__Directions__.
Where a line contains the word "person", copy that line from the records below.

Stored items
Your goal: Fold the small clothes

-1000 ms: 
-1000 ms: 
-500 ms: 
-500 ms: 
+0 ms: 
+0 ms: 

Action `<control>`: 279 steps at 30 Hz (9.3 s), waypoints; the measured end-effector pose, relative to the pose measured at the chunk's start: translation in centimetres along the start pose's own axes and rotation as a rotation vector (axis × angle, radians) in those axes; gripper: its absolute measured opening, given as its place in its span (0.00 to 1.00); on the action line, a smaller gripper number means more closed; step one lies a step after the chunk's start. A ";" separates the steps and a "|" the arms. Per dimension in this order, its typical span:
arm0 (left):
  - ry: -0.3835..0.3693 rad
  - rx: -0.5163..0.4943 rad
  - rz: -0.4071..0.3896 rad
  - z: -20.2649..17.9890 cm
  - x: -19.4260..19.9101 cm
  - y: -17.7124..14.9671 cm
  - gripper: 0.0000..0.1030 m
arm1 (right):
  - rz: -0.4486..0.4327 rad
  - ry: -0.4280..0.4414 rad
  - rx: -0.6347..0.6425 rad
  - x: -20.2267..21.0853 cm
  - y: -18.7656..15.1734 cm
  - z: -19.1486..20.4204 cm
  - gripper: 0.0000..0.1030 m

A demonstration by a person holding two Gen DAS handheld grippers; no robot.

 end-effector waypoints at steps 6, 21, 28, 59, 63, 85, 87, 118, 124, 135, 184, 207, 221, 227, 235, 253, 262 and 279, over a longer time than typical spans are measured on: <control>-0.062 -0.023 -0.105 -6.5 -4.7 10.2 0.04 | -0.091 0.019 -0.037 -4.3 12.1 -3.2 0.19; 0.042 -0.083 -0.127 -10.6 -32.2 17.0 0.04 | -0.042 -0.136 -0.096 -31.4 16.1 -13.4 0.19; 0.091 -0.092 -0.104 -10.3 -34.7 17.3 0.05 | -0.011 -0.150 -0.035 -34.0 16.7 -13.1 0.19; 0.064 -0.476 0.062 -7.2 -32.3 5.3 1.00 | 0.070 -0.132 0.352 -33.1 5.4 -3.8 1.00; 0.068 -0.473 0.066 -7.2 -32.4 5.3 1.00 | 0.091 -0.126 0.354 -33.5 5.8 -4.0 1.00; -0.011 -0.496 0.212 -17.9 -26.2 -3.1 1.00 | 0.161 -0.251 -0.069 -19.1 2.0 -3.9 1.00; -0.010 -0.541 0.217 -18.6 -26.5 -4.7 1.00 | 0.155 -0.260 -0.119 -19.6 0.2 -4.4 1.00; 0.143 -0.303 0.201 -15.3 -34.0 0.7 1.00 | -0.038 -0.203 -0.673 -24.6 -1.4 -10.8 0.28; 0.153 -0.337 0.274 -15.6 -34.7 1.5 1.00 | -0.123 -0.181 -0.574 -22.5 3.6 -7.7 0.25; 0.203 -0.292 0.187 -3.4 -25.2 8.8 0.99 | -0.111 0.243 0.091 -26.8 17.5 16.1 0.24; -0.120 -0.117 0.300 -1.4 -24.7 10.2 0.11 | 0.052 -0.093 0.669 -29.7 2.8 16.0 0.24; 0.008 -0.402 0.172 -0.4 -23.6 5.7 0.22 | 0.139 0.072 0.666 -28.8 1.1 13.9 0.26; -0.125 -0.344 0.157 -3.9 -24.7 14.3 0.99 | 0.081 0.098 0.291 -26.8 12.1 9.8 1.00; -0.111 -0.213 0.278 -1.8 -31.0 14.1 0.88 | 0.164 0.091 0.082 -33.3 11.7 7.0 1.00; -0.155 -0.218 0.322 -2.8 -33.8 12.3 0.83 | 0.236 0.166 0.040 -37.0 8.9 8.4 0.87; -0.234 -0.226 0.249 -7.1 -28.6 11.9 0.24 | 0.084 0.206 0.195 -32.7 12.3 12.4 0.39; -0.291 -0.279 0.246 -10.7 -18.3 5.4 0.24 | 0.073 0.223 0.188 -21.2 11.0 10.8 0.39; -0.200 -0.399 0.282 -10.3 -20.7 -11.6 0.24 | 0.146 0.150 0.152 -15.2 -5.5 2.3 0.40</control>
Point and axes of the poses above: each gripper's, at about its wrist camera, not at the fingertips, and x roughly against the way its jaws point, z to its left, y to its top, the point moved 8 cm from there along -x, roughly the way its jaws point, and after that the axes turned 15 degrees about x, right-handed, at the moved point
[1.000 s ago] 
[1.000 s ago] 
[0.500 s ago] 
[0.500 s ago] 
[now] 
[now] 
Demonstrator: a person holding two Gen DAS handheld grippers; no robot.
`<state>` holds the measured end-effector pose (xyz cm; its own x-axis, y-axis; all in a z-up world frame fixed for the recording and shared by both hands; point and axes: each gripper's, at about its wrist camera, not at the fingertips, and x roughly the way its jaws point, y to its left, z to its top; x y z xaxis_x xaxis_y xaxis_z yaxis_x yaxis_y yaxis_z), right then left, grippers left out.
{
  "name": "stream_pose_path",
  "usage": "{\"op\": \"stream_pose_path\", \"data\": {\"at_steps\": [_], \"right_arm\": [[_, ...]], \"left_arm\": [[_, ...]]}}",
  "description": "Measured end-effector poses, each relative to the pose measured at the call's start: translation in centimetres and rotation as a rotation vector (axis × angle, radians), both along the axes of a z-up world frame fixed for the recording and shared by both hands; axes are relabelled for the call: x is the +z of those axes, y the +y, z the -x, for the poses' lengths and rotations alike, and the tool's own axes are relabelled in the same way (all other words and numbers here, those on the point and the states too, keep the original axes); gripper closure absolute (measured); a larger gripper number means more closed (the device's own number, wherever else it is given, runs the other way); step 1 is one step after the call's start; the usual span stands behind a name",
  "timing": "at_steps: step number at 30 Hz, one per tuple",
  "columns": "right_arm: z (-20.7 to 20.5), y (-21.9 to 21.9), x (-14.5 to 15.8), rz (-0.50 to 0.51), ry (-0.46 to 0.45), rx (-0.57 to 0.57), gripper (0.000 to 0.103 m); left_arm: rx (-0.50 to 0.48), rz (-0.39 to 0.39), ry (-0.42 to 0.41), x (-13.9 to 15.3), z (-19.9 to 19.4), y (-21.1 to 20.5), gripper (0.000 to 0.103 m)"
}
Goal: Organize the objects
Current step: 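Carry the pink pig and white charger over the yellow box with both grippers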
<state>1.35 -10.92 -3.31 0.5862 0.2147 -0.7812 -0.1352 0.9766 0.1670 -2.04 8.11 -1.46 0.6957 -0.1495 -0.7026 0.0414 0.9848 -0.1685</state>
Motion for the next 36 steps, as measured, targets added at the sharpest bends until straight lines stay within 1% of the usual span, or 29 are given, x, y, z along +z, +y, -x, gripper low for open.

__Response area__.
A demonstration by a person holding two Gen DAS handheld grippers; no robot.
Demonstrator: a person holding two Gen DAS handheld grippers; no robot.

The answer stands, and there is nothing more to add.